Demand for those types of spots may continue through 2011, despite the lack of political spending that typically coincides with odd-numbered years, Smith said. “I wouldn’t be shocked if over the next 18 months we don’t see more of this kind of stuff coming from both sides of the aisle, which is fine -- we're just in the middle taking the money.” Political sales during the off-election year should increase significantly from 2009, Marks said. “Any comparisons we're going to make, we're going to be budgeting for an increase on previous odd years."

Broadcasters have high hopes for the revenue prospects of mobile DTV, Nexstar CEO Perry Sook said. “We have the preferred programming on that [mobile] screen and we have an opportunity with mobile to develop a business that may dwarf everything we're doing now,” Sook said. “Your PDA is rapidly becoming your wallet. If it also becomes your TV screen, broadcasters are in a preeminent place of delivering value to advertisers … and also to consumers."

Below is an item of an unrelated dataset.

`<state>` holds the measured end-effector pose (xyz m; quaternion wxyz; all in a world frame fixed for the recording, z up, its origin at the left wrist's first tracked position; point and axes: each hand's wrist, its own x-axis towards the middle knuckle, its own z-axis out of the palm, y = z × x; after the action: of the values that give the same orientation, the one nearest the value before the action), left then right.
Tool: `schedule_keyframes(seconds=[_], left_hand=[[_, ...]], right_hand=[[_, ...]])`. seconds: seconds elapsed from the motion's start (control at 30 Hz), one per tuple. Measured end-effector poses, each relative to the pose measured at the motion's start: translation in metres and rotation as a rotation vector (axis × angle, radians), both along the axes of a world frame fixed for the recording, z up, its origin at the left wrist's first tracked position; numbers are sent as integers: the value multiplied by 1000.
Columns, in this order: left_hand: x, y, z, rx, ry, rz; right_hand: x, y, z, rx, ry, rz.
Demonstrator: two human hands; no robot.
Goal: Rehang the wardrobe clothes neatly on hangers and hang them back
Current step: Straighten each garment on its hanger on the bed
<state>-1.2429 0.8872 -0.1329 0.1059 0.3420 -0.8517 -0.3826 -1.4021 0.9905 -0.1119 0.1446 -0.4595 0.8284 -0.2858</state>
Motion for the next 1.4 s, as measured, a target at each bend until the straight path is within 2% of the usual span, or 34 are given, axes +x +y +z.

It’s too soon to say when stations might start seeing revenue from mobile DTV, Sinclair’s Smith said. “There is no mobile revenue yet.” Before the year is over, the industry will probably announce big plans for introducing and monetizing mobile DTV service, he said. “We've been talking about this for a long time now, and it’s now time to start the game,” he said. “Once it starts … I see nothing on the horizon that impedes our ability to become the dominant player in terms of delivering video content to every device that’s out there."